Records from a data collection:
|---|

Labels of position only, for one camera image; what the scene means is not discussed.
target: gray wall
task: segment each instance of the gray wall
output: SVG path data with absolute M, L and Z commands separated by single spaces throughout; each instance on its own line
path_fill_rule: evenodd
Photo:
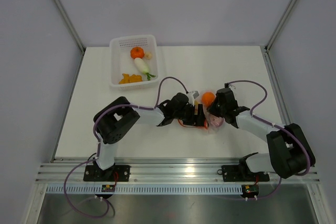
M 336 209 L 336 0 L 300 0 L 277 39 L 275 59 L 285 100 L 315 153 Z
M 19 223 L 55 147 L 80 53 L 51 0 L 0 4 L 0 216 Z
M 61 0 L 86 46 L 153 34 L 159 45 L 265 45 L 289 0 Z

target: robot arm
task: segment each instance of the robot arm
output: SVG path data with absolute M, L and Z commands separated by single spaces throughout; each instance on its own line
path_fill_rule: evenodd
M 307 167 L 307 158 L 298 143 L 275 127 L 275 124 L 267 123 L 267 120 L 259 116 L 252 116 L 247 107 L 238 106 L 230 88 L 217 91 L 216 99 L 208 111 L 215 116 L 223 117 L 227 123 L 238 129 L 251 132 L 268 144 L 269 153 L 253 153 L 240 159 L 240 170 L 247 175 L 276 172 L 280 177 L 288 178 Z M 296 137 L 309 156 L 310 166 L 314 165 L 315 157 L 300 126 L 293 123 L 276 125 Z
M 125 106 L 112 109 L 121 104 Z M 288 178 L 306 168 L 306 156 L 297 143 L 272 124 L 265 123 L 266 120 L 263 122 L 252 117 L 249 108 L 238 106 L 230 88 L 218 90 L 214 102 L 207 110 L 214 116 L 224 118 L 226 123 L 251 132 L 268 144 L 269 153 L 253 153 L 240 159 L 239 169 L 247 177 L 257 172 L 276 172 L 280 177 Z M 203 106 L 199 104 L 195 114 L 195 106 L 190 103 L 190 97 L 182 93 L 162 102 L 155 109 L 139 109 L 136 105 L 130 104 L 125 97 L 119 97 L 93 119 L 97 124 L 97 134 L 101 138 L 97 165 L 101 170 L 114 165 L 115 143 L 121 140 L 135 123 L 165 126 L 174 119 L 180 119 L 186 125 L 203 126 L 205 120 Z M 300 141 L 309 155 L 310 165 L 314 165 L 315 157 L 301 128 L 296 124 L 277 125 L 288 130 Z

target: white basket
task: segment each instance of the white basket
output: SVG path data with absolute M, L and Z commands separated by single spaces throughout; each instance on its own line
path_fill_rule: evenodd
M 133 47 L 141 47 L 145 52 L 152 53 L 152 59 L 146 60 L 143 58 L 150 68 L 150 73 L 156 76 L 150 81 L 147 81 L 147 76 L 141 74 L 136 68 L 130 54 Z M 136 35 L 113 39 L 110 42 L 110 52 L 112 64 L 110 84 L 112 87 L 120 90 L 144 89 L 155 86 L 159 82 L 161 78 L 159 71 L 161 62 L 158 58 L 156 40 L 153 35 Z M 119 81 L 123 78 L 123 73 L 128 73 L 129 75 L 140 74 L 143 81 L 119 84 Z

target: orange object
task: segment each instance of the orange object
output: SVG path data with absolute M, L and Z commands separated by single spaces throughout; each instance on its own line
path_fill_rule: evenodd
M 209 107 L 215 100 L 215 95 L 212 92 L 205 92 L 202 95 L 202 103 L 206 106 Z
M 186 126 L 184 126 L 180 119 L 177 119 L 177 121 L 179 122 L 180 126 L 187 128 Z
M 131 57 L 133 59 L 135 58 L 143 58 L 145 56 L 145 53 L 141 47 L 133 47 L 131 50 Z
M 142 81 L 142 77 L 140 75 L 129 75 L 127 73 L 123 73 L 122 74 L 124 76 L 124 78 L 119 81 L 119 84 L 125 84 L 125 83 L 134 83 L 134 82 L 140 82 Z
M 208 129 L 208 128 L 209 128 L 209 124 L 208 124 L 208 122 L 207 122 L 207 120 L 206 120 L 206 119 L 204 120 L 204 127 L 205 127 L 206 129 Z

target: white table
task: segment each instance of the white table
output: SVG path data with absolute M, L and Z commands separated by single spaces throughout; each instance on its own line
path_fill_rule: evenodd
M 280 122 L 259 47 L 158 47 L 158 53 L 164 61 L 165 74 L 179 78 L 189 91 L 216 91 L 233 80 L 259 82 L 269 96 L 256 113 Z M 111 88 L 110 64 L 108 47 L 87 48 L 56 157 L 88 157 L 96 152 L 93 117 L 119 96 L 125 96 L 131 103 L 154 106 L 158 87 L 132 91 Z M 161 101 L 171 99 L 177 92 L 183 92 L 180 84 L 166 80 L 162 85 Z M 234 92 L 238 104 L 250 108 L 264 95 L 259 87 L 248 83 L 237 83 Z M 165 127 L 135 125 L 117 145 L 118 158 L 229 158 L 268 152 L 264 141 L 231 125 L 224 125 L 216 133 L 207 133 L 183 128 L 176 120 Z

|---|

Lines holding the word "orange" are the answer; copy every one from the records above.

target: orange object
task: segment each instance of the orange object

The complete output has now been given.